In my continuing quest for authenticity, I’ve been looking at photos from the late nineteenth century in British Columbia. Here is a sampling.
This is a photo of Mrs. Friend of Atlin. B.C. taken near the turn of the twentieth century. High necked blouses and flared skirts were the order of the day. Note the detail in the lace of the blouse shown on the right, and the decoration on the skirt on the left. There is an almost “mannish” appearance to these two women, but the feminine touches are there if you look.
This photo of the Esquimalt Ladies Cricket team is in the B.C. Archives and dated 1890. Can you imagine playing cricket laced up that tight?
This one of women gold seekers in the Yukon in 1898 shows more work-a-day clothes than the cricketers, but those long skirts would be caked with mud and heavy.
Cecelia Spofford had her picture taken in 1890. Notice the puffs at the shoulders. Of course, these professional photographs would show women in their best attire, not what they wore in the kitchen or the field. Also, only persons of wealth and standing were likely to have a formal portrait taken.
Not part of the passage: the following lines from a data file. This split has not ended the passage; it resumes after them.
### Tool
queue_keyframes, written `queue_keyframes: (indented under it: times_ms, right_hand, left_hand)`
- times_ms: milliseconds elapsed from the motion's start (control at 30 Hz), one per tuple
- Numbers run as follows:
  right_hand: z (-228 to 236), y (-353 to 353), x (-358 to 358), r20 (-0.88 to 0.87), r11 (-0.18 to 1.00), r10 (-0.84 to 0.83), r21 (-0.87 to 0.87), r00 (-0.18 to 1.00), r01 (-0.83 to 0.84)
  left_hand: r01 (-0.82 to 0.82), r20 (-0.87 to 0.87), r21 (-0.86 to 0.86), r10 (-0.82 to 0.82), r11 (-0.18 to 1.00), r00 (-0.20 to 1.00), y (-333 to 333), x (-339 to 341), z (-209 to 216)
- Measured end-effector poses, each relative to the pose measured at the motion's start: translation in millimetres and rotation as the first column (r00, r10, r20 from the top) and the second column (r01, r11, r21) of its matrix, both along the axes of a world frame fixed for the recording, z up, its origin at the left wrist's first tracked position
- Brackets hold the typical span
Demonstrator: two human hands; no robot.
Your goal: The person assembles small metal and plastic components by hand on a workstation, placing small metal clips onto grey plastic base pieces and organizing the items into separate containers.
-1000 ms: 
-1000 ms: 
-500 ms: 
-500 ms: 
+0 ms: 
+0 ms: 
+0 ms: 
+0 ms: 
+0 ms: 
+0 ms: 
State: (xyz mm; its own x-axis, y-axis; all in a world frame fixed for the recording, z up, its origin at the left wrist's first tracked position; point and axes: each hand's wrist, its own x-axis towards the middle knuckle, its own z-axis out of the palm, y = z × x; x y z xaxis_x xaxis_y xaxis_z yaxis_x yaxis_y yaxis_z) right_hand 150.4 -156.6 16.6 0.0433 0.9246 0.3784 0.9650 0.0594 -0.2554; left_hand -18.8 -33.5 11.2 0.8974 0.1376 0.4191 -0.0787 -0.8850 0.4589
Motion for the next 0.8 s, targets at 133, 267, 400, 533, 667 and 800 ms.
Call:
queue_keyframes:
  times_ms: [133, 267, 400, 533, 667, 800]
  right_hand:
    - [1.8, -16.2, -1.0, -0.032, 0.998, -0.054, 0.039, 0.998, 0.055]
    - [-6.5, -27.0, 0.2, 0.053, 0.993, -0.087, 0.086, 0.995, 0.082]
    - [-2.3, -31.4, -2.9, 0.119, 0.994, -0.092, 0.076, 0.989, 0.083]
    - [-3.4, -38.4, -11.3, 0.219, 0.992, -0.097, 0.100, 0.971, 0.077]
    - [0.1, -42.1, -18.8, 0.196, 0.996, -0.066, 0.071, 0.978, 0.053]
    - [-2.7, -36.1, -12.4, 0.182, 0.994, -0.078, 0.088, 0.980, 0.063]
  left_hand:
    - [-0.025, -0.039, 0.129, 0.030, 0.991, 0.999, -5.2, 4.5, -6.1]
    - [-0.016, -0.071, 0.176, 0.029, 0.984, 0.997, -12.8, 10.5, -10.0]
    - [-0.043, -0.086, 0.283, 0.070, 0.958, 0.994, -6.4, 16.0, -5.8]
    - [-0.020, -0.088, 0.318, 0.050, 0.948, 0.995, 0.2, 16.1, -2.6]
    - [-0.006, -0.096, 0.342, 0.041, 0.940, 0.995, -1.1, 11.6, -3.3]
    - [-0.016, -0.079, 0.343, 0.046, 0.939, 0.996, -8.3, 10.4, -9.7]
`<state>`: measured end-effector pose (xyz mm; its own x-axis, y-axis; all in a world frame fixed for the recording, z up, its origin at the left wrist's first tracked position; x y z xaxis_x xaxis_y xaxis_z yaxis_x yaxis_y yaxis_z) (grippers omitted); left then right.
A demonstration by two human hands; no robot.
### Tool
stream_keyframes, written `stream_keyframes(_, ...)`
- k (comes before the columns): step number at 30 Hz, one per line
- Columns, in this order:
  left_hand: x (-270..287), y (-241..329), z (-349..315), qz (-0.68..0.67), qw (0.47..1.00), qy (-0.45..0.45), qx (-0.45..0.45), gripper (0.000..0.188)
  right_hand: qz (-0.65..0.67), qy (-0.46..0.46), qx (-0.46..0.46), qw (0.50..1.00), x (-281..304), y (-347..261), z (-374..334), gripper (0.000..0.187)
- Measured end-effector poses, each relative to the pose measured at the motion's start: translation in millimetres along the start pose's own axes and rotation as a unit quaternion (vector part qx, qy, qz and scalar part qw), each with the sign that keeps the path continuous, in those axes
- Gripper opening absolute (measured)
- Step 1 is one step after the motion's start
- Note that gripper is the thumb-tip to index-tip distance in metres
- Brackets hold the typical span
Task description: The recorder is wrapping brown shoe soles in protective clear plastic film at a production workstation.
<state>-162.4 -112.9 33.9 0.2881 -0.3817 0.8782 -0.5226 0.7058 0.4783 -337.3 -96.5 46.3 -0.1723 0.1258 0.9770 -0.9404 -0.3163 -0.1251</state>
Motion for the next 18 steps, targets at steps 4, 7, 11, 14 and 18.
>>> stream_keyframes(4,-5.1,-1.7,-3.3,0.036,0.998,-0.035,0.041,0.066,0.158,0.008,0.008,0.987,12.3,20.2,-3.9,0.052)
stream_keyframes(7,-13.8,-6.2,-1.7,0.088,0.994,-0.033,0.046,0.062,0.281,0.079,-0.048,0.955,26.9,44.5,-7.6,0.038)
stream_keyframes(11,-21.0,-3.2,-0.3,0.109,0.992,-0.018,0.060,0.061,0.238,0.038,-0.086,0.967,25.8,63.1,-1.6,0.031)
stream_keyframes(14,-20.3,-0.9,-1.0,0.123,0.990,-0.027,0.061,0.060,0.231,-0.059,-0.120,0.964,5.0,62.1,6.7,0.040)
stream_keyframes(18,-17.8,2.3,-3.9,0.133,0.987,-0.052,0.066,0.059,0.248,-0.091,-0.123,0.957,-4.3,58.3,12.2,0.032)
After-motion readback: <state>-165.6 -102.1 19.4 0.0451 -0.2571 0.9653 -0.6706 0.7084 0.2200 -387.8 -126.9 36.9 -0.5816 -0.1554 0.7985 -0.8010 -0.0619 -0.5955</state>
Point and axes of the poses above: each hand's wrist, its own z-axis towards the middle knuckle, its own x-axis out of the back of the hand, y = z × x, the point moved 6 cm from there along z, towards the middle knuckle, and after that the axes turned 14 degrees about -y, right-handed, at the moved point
This one of Windimere Pioneers is dated 1890. I find it useful because Windimere is off the beaten track – not a leader in ladies fashions. Still, the women are well-dressed and out numbered. When writing of this era in the interior of British Columbia it is well to remember that men grossly out-numbered women. If a girl had a yen to marry, she’d not be short of proposals if she headed for the hinterland.
Finally, here is a page from the Eaton’s catalogue of 1897. Since women in even remote situations could order from a catalogue and expect the goods to be delivered, even if it took weeks to reach them, those with enough money could dress like this. Note that Eaton’s is now selling attire for more active young women like those who rode a bicycle.
Still laced tightly at the waist, but those puffed sleeves would allow for a little more movement than the narrow ones of a few years previously.
Ginger Rogers is famously believed to have said, “I do everything a man does only backwards and in high heels.” Well, in the Canadian west, women did everything men did, only they did it in corsets and long skirts!